OEMS AND SUPPLIERS

Caterpillar downgrades outlook

THE world's largest mining equipment maker Caterpillar has downgraded its 2013 outlook due to a t...

Staff Reporter
Caterpillar downgrades outlook

Despite this, the company’s quarterly dividend will be up 15%.

The company’s sales and revenues for the third quarter were $US13.4 billion ($A13.9 billion), down from the $16.4 billion in the third quarter of 2012.

Profit per share for the third quarter was $1.45, down from the $2.54 a share recorded in the same period last year.

It is in spite of the company cutting costs and capital expenditure by a combined $1.1 billion so far this year.

The company had been expecting its 2013 sales and revenues to range between $56 million and $58 million with profit share of about $6.50 at the middle of that range.

It expects sales and revenues for 2013 to be about $55 billion with profit per share of about $5.50.

In a sobering reflection on the state of the mining industry, Caterpillar reckons it is doing better than its mining competitors.

It is also pessimistic about mining equipment sales bouncing back in 2014, even though it believes the global economic outlook to be favourable.

“This year has proven to be difficult with expected sales and revenues nearly $11 billion lower than last year,” Caterpillar chairman and CEO Doug Oberhelman said.

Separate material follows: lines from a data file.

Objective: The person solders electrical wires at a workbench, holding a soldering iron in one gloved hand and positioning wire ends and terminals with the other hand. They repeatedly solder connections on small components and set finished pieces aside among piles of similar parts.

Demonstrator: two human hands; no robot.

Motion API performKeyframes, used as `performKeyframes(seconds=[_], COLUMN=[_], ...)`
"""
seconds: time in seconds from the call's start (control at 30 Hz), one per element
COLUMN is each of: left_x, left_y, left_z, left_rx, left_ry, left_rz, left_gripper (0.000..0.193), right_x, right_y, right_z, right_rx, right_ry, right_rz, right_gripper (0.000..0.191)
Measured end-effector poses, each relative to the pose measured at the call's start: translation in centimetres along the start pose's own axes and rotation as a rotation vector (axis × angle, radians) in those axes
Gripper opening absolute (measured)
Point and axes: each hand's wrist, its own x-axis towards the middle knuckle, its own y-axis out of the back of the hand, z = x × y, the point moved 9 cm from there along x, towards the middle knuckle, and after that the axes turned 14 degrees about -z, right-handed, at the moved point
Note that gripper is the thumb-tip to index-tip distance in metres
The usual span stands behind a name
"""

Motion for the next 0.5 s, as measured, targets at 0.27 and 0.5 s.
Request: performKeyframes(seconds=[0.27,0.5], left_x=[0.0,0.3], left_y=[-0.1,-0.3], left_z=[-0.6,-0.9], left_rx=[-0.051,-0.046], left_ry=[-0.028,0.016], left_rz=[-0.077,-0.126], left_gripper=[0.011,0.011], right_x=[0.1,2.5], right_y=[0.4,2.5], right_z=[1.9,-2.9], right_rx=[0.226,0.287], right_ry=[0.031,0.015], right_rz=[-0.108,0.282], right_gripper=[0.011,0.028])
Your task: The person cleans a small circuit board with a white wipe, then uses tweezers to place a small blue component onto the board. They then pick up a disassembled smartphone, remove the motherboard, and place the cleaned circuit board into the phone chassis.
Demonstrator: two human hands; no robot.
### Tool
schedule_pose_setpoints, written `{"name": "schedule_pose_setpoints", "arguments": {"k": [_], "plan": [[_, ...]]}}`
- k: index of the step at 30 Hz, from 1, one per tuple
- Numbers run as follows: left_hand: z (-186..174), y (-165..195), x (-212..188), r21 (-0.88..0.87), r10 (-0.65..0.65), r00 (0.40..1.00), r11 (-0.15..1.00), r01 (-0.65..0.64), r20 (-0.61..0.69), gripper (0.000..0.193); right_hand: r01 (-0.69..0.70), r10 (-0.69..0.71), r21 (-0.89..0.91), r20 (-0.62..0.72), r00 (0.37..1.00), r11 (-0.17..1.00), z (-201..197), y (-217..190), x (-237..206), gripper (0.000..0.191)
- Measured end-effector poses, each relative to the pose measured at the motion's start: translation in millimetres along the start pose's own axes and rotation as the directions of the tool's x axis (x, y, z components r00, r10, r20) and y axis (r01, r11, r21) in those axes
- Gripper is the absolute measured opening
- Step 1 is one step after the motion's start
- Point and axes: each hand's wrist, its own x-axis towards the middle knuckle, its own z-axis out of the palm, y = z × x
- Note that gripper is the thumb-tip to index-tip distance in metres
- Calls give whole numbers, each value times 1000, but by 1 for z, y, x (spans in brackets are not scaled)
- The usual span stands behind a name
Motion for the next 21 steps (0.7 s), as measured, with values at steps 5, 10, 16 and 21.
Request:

“That is a 17% decline from 2012 with about 75% drop from resource industries, which is principally mining.

“We expect resource industries to be down close to 40% for the full year and power systems’ and construction industries’ sales to each be down about 5%.”

Orders for new mining equipment began to drop significantly in mid-2012 and have continued at very low levels.

As a result of weak orders and feedback from end-users, the sales outlook provided in January included a decline in mining sales.

At that time, based on strong mine production for many commodities, Caterpillar’s outlook expected order rates would improve later in the year.

“Unfortunately, order rates have not picked up much despite continuing strong commodity production,” Oberhelman said.

“That has caused us to ratchet down sales and revenues outlook as we have moved through 2013.”

The company expects to limit the decline in 2013 operating profit from 2012 to about 30% of the sales and revenue change.

This is at the high end of the company’s incremental operating profit pull through target range and is a result of unfavourable profit mix as the sales decline is weighted towards higher margin mining products.

Caterpillar has taken substantial actions to lower production, costs and employment.

It has already shut down some plants temporarily and laid off more than 13,000 from its global workforce through the year.

It also reduced program spending, substantially lowered incentive pay, lowered capital expenditures and implemented general austerity measures across the company.

While it has been a tough year for sales and profit, it has been a positive year for cash flow.

In the third quarter, the machinery and power systems operating cash flow was $2.1 billion.

Indeed, Caterpillar expects 2013 to be its second best year ever for cash flow and not far from its all-time record.

The strong cash flow has allowed the company to improve its balance sheet, buy back $2 billion in Caterpillar stock this year, raise the quarterly dividend by 15% and improve the debt to capital ratio.

At the end of the third quarter its debt to equity ratio was 34% and is expected to improve further by year’s end. This is a big improvement from the 58% debt to equity ratio at the end of 2008.

“With $11 billion coming off the top line it has been a painful year and has required wide ranging and substantial actions across the company,” Oberhelman said.

“Year to date, excluding the impact of inventory absorption, we’ve lowered costs about $700 million and reduced capital expenditures by about $400 million.

“We’ve continued to improve our operational performance this year and it’s unfortunate that the improvements we’ve made have been far overshadowed by the sales decline in mining.

“Safety levels in our factories continue to improve and product quality is better – we see it in our metrics and are hearing it from our dealers and customers.

“While our machine sales our down, in most industries, including mining, we’re doing better than our competitors as a whole and that includes those in China.

“Our year-to-date sales in China are up, including an increase of almost 30% in the third quarter of 2013.

“Our balance sheet is the strongest in years.”

Looking to 2014, Caterpillar is holding its sales outlook flat with 2013 in a plus or minus 5% range.

It expects sales growth in construction industries, relatively flat sales in power systems and a decline in resource industries sales – despite higher mine production around the world.

It believes there will be better world growth next year, although there are some risks and uncertainties to temper that.

“There are encouraging signs but there is also a good deal of uncertainty worldwide as we look ahead to 2014 and our preliminary outlook reflects that uncertainty,” Oberhelman said.

“Despite prospects for improved economic growth and continued strong mine production around the world, we won’t increase our expectations for resource industries until mining orders improve.

“We can’t change the economy or industry demand but we’ve taken many actions to align our costs with the environment we’re in currently.

“While we’ve done much already, we’re not finished and expect to take deeper actions to improve our cost structure and balance sheet.

“We’re not seeing bright spots in mining yet but the turnaround will happen at some point and, when it does, we’ll be ready to respond.”

On the point of cost reductions, it appears further lay-offs are on the cards and Caterpillar may do away with some of its smaller facilities.